**To do**
Go through the records below and report each line with "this" in it.

Information provided Block Start

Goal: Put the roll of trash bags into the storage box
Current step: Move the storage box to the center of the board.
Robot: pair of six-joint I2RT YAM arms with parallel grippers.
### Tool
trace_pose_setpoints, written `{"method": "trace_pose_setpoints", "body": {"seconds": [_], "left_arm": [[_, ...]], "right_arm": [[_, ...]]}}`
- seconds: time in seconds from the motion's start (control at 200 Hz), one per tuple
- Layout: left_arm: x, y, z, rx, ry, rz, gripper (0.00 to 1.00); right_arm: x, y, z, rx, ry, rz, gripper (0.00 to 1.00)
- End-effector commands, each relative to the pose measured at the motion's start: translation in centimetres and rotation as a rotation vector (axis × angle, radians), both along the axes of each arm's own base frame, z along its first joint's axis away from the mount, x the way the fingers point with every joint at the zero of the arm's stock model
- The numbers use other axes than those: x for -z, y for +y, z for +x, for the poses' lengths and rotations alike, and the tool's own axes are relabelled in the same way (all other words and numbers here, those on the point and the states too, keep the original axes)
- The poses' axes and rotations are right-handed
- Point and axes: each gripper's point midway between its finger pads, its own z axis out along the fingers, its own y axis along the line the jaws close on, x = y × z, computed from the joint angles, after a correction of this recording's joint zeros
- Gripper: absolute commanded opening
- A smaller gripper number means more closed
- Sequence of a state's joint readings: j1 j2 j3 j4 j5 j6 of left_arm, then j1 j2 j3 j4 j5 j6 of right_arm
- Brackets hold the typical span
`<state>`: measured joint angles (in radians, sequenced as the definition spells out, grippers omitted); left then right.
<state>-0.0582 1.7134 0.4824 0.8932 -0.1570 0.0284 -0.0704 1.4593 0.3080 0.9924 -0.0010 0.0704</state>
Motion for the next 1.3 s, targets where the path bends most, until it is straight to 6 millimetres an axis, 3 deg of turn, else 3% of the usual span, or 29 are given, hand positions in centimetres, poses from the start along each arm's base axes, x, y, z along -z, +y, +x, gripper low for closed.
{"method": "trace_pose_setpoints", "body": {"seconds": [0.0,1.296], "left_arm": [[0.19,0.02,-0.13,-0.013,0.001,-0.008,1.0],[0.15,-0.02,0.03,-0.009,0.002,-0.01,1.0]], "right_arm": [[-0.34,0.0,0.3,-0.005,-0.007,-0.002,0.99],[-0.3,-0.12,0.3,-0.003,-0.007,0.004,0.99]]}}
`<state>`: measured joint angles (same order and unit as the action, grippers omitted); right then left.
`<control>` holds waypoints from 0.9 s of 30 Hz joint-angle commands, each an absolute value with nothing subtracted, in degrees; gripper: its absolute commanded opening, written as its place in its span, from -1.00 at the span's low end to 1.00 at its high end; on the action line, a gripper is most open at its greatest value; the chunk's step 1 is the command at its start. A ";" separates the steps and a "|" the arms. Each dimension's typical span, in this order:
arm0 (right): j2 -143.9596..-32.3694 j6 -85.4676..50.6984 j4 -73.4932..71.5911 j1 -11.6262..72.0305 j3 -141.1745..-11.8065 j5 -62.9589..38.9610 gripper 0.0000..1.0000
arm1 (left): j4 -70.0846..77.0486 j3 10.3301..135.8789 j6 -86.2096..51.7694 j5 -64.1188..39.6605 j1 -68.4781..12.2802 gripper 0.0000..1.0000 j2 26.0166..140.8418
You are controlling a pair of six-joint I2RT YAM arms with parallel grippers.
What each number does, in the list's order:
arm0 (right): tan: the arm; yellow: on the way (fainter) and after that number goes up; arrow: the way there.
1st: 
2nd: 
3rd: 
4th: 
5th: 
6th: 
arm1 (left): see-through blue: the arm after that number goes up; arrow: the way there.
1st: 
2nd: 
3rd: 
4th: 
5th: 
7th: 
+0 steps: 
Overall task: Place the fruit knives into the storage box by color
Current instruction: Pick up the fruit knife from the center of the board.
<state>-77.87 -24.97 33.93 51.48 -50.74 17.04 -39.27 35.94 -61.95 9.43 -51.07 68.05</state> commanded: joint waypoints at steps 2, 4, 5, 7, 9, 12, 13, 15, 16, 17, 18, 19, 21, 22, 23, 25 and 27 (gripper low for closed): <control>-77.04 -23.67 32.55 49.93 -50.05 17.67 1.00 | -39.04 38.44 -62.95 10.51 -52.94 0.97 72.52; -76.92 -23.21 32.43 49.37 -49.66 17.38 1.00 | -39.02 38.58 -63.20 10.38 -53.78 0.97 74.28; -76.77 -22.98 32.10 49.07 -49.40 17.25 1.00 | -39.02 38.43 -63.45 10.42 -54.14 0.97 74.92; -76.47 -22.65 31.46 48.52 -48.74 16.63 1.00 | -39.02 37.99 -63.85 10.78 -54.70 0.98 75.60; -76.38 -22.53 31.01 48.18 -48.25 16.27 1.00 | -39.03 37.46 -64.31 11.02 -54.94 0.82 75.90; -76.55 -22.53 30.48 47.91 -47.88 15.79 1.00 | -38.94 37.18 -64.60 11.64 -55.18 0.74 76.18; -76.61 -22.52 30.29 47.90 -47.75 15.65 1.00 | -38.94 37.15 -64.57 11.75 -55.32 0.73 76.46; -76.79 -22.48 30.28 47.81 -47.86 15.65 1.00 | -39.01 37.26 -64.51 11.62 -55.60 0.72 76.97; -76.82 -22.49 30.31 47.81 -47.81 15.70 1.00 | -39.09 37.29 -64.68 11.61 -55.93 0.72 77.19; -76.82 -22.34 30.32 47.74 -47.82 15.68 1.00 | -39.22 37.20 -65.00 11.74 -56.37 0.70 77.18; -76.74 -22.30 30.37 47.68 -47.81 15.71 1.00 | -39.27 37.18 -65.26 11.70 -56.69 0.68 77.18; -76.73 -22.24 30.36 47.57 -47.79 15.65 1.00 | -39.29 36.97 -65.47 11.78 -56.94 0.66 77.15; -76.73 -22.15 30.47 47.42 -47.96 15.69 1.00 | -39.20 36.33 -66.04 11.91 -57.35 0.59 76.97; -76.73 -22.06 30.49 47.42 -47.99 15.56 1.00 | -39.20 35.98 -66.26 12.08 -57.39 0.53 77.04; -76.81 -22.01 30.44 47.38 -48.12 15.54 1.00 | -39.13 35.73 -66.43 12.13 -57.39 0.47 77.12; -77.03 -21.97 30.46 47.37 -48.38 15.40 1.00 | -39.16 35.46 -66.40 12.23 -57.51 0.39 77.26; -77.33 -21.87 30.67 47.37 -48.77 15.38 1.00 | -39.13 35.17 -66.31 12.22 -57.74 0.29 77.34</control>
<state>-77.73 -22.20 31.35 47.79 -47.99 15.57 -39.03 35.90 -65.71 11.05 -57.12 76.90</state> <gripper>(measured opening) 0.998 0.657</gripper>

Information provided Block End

**Task result**
- Point and axes: each gripper's point midway between its finger pads, its own z axis out along the fingers, its own y axis along the line the jaws close on, x = y × z, computed from the joint angles, after a correction of this recording's joint zeros
`<control>` holds waypoints from 0.9 s of 30 Hz joint-angle commands, each an absolute value with nothing subtracted, in degrees; gripper: its absolute commanded opening, written as its place in its span, from -1.00 at the span's low end to 1.00 at its high end; on the action line, a gripper is most open at its greatest value; the chunk's step 1 is the command at its start. A ";" separates the steps and a "|" the arms. Each dimension's typical span, in this order:

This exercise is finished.